◆ **Exercise requirements**
Work out how many lines below contain "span", then write only that number.
*** Opening of Collected data ***
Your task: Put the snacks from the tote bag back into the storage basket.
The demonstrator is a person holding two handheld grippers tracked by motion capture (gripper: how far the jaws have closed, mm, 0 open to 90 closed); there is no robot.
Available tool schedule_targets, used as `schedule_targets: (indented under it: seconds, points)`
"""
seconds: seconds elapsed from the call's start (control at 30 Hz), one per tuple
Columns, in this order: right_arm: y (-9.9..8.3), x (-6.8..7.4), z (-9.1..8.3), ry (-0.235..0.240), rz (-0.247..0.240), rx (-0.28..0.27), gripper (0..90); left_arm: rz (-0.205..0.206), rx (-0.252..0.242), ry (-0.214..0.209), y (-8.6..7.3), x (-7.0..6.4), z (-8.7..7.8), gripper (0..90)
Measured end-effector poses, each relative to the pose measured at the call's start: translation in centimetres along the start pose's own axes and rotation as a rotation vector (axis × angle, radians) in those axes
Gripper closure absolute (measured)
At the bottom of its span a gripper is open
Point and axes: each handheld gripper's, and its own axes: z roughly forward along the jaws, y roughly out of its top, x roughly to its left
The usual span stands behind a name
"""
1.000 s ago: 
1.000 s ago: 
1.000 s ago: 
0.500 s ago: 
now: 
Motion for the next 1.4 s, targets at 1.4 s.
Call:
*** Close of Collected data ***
◆ **Written solution**
2